===== Exercise data =====

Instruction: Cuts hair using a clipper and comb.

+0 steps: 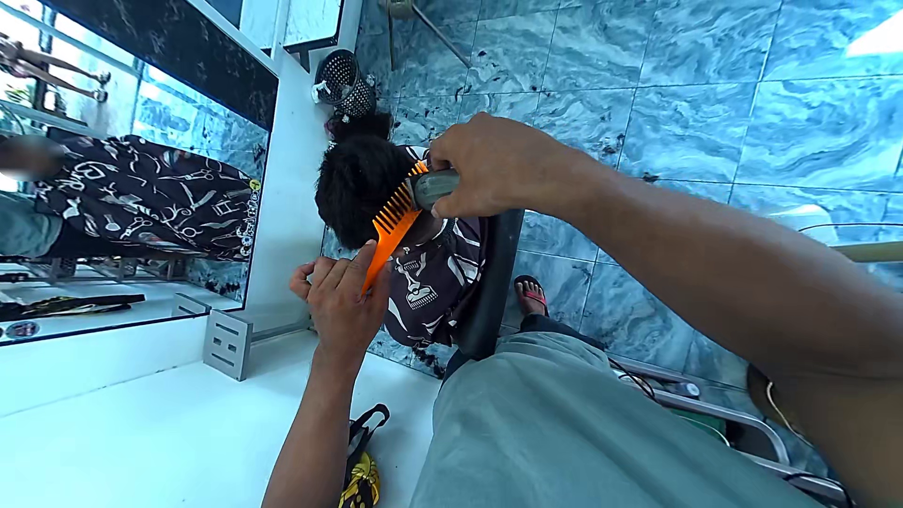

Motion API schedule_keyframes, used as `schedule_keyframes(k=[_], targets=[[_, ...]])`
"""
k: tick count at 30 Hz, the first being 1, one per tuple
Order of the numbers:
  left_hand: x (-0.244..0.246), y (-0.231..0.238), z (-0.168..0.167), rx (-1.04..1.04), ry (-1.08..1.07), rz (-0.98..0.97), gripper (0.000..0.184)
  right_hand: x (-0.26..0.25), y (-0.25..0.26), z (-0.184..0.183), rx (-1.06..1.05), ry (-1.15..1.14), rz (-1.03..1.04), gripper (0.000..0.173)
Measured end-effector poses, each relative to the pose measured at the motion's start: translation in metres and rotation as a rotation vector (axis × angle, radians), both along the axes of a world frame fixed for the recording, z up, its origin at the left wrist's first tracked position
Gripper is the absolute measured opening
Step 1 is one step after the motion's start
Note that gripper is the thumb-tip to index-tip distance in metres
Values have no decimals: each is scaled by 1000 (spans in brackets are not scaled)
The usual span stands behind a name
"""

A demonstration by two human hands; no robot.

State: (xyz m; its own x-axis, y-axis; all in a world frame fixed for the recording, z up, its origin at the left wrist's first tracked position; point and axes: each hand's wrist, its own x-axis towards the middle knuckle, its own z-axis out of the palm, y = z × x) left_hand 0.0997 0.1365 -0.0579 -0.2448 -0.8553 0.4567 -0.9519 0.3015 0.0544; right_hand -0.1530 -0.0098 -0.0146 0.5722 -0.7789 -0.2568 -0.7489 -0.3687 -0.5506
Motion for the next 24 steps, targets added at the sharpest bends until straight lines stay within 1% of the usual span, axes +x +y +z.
schedule_keyframes(k=[3,4,6,8,10,12,14,17,21,24], targets=[[0,-1,-1,4,-19,-11,32,4,3,3,3,-46,25,40],[0,0,0,44,-20,-30,32,3,5,4,23,-86,49,42],[1,9,-7,213,-46,-98,33,-5,8,-6,50,-123,49,43],[3,18,-24,332,-54,-136,31,-22,6,-27,65,-111,-24,43],[4,19,-31,304,-9,-93,29,-37,2,-50,105,-97,-95,45],[2,12,-26,213,57,-30,30,-44,-1,-65,163,-120,-129,49],[0,4,-16,127,78,17,32,-44,-4,-70,192,-188,-143,50],[0,-3,-7,58,31,24,33,-39,-10,-64,197,-245,-137,50],[-3,-5,-2,23,-16,8,32,-30,-14,-52,166,-216,-119,46],[-4,-5,-2,8,-48,-27,30,-21,-13,-44,157,-282,-58,46]])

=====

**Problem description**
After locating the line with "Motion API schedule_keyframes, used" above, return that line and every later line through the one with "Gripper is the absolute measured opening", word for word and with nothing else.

**Task output**
Motion API schedule_keyframes, used as `schedule_keyframes(k=[_], targets=[[_, ...]])`
"""
k: tick count at 30 Hz, the first being 1, one per tuple
Order of the numbers:
  left_hand: x (-0.244..0.246), y (-0.231..0.238), z (-0.168..0.167), rx (-1.04..1.04), ry (-1.08..1.07), rz (-0.98..0.97), gripper (0.000..0.184)
  right_hand: x (-0.26..0.25), y (-0.25..0.26), z (-0.184..0.183), rx (-1.06..1.05), ry (-1.15..1.14), rz (-1.03..1.04), gripper (0.000..0.173)
Measured end-effector poses, each relative to the pose measured at the motion's start: translation in metres and rotation as a rotation vector (axis × angle, radians), both along the axes of a world frame fixed for the recording, z up, its origin at the left wrist's first tracked position
Gripper is the absolute measured opening

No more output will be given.